He added: “Our Food Certification Program regularly conducts laboratory testing to verify that products earning the Heart Check meet our nutritional criteria.
“Food manufacturers applying to the Food Certification Program pay an administrative fee, which is only sufficient for the program’s product testing, public information and program operating expenses.”
Attorney: 'This complaint appears totally frivolous'
So what do the lawyers thinks?
Rebecca Cross, an attorney at San Francisco-based law firm BraunHagey & Borden LLP, said she did not think O'Shea had a compelling case: "Like many of the other food labeling cases needlessly clogging up our court system, this complaint appears totally frivolous.
"Every can of Campbell’s soup contains nutrition information on the back where consumers can check the sodium content. Plaintiff fails to explain what she understood the heart-check mark to mean or how she was supposedly misled by it.
"And even as alleged in her complaint, the products fall within the heart check requirements for sodium, which are 480 mg per serving, and do not require a product to be 'low sodium' as defined by the FDA’s regulations."

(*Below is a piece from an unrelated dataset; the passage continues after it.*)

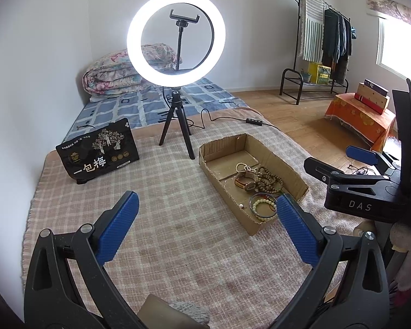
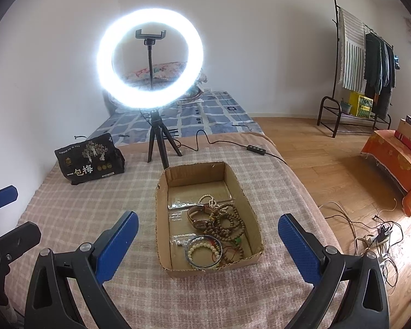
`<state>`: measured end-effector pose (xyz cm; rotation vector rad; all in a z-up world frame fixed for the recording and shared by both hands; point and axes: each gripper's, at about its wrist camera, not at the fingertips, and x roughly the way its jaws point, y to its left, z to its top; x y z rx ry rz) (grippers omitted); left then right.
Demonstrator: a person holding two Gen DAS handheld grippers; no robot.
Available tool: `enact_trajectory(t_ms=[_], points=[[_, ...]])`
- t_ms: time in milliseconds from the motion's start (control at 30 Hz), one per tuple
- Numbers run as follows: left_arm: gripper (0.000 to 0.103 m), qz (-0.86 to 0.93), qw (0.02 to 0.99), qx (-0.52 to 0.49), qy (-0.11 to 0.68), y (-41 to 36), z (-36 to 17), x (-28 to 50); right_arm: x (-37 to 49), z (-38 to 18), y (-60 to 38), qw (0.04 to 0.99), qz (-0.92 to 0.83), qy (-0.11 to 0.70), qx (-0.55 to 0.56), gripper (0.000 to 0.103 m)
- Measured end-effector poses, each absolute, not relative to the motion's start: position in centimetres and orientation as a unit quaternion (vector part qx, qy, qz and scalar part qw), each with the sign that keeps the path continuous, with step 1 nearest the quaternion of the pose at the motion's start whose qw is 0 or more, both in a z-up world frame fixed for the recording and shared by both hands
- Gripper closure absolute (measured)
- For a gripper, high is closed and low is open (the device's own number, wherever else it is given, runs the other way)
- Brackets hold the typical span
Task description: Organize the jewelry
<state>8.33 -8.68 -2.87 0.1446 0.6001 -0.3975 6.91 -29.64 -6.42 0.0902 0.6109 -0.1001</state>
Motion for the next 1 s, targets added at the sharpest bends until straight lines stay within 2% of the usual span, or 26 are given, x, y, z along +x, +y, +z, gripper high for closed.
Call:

However, Stephen Gardner, director of litigation for the Center for Science in the Public Interest (CSPI), said he believed the plaintiff had a point.
He added: "The AHA sells the rights to use the seal to companies that make products that are not healthful products.
"For example, one of the reasons we contacted Welch's was that it was using the Heart Check on products that were very high in sugar. A high-sugar product should not be promoted as heart-healthy."
Campbell Soup:We have complete confidence in the accuracy of our labels and our marketing communications
Campbell Soup told us: “Campbell has complete confidence in the accuracy of our labels and our marketing communications and that they meet regulatory and other legal requirements.”
The case is O’Shea v. Campbell Soup Co., 13-cv-04887, U.S. District Court, District of New Jersey (Camden).